Fesneau noted at a press conference on Friday that the money is “aimed at stopping prices collapsing and so that winemakers can find new sources of revenue.” According to the official, the entire business should “think about consumer changes… and adapt.”
According to AFP, the wine’s alcohol may be marketed to companies that make hand sanitizers, cleaning goods, and perfume.

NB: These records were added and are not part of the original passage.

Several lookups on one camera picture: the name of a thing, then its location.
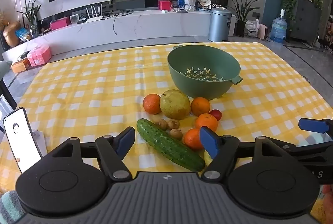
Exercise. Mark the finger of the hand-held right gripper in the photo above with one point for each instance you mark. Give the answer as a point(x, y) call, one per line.
point(312, 125)
point(312, 153)

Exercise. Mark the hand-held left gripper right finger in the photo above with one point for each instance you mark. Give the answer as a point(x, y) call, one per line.
point(210, 142)

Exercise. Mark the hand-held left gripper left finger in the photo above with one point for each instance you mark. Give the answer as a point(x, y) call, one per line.
point(125, 142)

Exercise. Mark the yellow lemon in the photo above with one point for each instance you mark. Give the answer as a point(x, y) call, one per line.
point(174, 104)
point(207, 159)

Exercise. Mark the orange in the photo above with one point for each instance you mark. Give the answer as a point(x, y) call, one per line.
point(200, 107)
point(192, 139)
point(152, 104)
point(206, 121)

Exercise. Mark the red tomato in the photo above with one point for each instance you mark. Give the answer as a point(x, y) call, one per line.
point(216, 114)

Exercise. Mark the green cucumber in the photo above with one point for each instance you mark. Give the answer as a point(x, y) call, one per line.
point(166, 144)

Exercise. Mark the green colander bowl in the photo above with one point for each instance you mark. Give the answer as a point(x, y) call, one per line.
point(208, 84)

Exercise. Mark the yellow checkered tablecloth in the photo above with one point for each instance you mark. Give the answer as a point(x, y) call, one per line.
point(91, 83)

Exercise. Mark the white phone stand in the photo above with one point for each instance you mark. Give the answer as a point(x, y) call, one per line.
point(41, 141)

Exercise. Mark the blue water jug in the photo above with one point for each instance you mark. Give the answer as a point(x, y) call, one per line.
point(278, 30)

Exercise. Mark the grey drawer cabinet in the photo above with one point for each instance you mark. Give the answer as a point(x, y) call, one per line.
point(305, 21)

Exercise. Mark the small pink heater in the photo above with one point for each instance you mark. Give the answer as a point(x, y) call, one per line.
point(263, 32)

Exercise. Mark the white smartphone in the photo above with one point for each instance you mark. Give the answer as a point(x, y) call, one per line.
point(19, 135)

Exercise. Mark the white plastic bag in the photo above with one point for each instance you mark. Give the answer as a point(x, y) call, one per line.
point(251, 29)

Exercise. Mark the grey-blue pedal trash can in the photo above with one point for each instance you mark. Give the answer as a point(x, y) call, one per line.
point(218, 26)

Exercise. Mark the white marble television console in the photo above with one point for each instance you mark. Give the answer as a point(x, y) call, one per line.
point(145, 27)

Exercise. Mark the long-leaf potted plant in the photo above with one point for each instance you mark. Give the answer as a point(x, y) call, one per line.
point(240, 28)

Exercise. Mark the large pink storage box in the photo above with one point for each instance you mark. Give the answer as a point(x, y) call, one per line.
point(43, 55)

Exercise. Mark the small pink storage box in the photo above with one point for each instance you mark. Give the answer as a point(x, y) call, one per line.
point(32, 60)

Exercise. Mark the white router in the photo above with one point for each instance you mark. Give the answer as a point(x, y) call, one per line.
point(94, 19)

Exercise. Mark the small black box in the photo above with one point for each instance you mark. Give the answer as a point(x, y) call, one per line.
point(82, 21)

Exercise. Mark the orange cardboard box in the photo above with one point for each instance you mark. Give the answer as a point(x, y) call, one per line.
point(20, 65)

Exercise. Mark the small white clock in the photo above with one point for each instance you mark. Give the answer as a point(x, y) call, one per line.
point(74, 19)

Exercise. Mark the teal patterned cloth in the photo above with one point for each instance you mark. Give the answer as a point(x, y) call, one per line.
point(9, 207)

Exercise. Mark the flat magenta box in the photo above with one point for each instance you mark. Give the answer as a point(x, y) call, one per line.
point(59, 24)

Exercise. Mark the beige cap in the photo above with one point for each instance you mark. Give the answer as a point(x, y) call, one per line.
point(205, 2)

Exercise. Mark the pale green chair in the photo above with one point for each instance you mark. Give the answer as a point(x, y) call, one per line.
point(5, 67)

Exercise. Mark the red gift box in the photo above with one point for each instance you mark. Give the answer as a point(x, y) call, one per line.
point(164, 5)

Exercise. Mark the blue snack bag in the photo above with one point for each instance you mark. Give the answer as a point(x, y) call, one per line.
point(23, 34)

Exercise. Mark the golden round vase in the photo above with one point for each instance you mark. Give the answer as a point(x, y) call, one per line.
point(11, 32)

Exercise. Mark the green plant in glass vase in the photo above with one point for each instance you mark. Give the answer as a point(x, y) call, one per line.
point(32, 14)

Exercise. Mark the dried flower bunch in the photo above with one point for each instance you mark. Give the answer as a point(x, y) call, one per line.
point(2, 21)

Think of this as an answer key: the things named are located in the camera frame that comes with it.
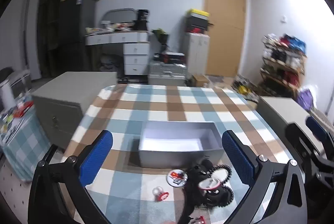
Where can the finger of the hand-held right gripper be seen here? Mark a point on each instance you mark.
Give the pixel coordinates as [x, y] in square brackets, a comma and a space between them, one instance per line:
[318, 131]
[298, 138]

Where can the grey curtain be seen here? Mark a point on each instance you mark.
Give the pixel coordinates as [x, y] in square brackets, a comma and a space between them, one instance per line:
[32, 31]

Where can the silver cardboard box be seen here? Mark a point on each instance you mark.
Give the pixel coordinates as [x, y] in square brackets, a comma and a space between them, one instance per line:
[177, 158]

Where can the dark green bouquet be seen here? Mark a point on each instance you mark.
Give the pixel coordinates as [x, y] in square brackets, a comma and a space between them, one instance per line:
[160, 35]

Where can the pile of desk clutter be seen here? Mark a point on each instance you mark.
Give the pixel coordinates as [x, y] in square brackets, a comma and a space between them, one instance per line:
[109, 28]

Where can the black headband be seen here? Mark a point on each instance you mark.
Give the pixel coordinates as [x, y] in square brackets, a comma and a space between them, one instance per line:
[185, 203]

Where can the silver suitcase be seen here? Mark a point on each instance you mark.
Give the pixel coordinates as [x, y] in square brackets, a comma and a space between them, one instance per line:
[167, 74]

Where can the checkered tablecloth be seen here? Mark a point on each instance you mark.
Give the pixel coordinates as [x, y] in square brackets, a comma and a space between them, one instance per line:
[156, 106]

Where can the wooden door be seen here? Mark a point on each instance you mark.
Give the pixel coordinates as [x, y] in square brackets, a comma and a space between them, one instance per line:
[224, 23]

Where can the pile of small table items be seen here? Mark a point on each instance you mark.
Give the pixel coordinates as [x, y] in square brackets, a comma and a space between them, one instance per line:
[18, 112]

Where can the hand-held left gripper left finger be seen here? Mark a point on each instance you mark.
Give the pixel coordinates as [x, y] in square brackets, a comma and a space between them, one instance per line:
[96, 158]

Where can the red print round badge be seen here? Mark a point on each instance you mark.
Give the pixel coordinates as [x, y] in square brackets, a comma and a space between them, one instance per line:
[177, 177]

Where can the small brown cardboard box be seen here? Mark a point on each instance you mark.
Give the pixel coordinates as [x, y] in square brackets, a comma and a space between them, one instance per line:
[200, 80]

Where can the black round box stack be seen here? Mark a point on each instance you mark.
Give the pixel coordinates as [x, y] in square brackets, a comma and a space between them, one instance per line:
[142, 19]

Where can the grey clothes pile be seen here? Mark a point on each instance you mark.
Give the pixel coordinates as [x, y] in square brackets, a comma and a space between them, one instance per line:
[109, 63]

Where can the wooden shelf rack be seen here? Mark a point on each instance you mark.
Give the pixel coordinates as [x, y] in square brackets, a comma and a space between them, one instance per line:
[283, 62]

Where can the black hair claw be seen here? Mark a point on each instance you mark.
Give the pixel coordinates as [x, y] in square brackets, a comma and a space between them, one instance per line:
[198, 170]

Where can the checkered side table cloth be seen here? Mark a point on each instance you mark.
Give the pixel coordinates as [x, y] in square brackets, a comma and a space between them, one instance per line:
[23, 145]

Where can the black red shoe box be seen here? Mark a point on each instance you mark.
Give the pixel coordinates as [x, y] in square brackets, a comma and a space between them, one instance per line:
[195, 29]

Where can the white desk with drawers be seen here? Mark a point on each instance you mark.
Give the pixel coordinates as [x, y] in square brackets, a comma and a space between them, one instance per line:
[135, 49]

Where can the pile of toys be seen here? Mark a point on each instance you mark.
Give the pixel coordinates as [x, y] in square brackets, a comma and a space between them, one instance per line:
[244, 88]

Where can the white light switch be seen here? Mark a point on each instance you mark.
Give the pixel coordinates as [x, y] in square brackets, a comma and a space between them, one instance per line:
[284, 18]

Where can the dark wardrobe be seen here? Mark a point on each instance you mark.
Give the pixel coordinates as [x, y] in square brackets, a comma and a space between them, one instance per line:
[49, 31]

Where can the white cylinder appliance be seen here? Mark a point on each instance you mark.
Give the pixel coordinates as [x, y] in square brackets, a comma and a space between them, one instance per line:
[6, 95]

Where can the white suitcase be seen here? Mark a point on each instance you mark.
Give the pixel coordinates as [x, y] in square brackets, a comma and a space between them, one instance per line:
[198, 53]

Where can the dark grey fridge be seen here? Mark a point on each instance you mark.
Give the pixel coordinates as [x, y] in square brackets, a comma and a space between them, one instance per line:
[75, 31]

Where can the purple bag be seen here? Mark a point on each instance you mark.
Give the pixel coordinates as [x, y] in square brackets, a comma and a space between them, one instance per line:
[305, 98]

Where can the grey metal cabinet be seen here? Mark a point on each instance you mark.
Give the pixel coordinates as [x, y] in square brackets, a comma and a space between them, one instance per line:
[284, 112]
[75, 101]

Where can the yellow lid shoe box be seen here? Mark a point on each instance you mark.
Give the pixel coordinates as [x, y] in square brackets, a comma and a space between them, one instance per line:
[198, 12]

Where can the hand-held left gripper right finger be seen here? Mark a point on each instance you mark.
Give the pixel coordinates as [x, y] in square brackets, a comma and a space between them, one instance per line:
[238, 158]

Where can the grey curved bed frame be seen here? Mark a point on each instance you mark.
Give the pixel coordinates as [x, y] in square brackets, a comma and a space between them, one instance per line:
[118, 12]

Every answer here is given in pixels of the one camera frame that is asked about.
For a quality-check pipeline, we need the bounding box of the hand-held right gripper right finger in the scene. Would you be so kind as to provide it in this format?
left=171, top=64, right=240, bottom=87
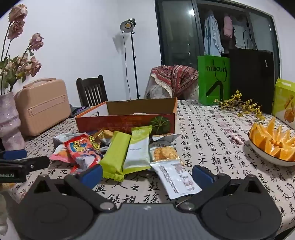
left=176, top=164, right=265, bottom=211

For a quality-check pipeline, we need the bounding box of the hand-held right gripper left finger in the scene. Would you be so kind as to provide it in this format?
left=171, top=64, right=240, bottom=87
left=30, top=164, right=117, bottom=213

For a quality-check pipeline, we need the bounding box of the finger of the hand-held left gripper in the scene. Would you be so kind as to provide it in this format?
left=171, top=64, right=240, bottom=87
left=0, top=156, right=50, bottom=173
left=0, top=149, right=27, bottom=160

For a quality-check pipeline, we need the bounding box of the lime green snack packet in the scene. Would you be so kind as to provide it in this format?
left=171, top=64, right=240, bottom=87
left=99, top=131, right=131, bottom=180

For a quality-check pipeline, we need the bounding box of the red snack packet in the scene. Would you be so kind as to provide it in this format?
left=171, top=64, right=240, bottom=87
left=64, top=133, right=103, bottom=172

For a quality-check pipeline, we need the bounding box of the white and green snack packet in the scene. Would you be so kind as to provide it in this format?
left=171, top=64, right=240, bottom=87
left=123, top=126, right=153, bottom=174

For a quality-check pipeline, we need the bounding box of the orange cardboard box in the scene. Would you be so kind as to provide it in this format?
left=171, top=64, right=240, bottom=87
left=75, top=97, right=177, bottom=135

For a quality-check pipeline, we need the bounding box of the pink snack packet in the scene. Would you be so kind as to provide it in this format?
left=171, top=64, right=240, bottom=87
left=49, top=144, right=77, bottom=163

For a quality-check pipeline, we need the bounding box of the pink glitter vase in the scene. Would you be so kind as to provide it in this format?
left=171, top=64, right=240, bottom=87
left=0, top=92, right=25, bottom=150

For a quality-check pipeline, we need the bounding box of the golden snack packet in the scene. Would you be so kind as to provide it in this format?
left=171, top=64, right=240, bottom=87
left=89, top=128, right=114, bottom=150

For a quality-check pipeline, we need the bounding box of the pink hard-shell suitcase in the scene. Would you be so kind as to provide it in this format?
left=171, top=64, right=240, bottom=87
left=14, top=78, right=71, bottom=136

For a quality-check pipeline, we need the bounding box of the white bowl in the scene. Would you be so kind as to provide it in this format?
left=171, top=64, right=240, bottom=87
left=248, top=128, right=295, bottom=167

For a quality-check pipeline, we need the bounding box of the grey and purple pouch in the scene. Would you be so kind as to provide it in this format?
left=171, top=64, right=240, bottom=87
left=70, top=105, right=84, bottom=118

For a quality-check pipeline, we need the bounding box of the pile of orange slices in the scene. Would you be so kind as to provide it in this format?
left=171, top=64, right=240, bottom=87
left=250, top=116, right=295, bottom=162

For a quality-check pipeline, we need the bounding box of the dark wooden chair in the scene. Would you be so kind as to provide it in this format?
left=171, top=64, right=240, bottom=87
left=76, top=75, right=108, bottom=108

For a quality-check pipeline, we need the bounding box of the yellow flower sprig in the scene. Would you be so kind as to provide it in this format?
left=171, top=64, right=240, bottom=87
left=213, top=90, right=265, bottom=120

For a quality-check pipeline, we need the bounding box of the green paper bag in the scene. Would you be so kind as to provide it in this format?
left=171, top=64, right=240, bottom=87
left=197, top=55, right=231, bottom=106

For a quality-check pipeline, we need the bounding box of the beige covered armchair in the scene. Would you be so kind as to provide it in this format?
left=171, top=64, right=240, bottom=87
left=144, top=69, right=200, bottom=100

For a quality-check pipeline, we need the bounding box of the red patterned cloth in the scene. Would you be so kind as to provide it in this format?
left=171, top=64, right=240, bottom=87
left=151, top=65, right=199, bottom=97

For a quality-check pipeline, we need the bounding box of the yellow-green carton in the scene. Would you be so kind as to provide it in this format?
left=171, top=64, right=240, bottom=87
left=272, top=78, right=295, bottom=130

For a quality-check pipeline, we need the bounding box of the black paper bag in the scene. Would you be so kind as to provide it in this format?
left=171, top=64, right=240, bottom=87
left=228, top=49, right=280, bottom=114

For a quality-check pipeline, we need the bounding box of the sliding glass door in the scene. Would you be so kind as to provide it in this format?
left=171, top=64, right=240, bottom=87
left=155, top=0, right=280, bottom=70

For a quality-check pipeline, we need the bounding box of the hanging blue shirt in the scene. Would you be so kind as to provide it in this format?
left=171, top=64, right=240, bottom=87
left=204, top=10, right=224, bottom=56

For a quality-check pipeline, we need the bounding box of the hanging white garment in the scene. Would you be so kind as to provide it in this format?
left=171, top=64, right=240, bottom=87
left=232, top=17, right=254, bottom=49

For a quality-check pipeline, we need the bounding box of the hanging pink garment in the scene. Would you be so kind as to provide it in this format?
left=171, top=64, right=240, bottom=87
left=223, top=15, right=233, bottom=38

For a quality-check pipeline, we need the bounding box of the studio light on stand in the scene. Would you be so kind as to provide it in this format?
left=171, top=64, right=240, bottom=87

The celebrated Bordeaux region, as well as other parts of France, have been particularly hard hit.
AFP quoted Jean-Philippe Granier of the Languedoc wine producers’ organization earlier this month as saying, “We’re producing too much, and the sale price is below the production price, so we’re losing money.”
The French Agriculture Ministry said in June that it will set aside €57 million to support the destruction of approximately 9,500 hectares of vines in the Bordeaux area. Officials have also offered financial incentives to grape growers in order for them to transition to other products.
In June, the European Commission claimed that high inflation had reduced wine consumption. This, paired with a bumper crop in 2022, resulted in the surplus.
In June, the European Commission claimed that high inflation had reduced wine consumption. This, paired with a bumper crop in 2022, resulted in the surplus.
Wine consumption plummeted by 7% in Italy, 10% in Spain, 15% in France, 22% in Germany, and 34% in Portugal, according to data from the European Commission at the time.
Between January and April 2023, the bloc’s wine exports fell 8.5% compared to the same time last year.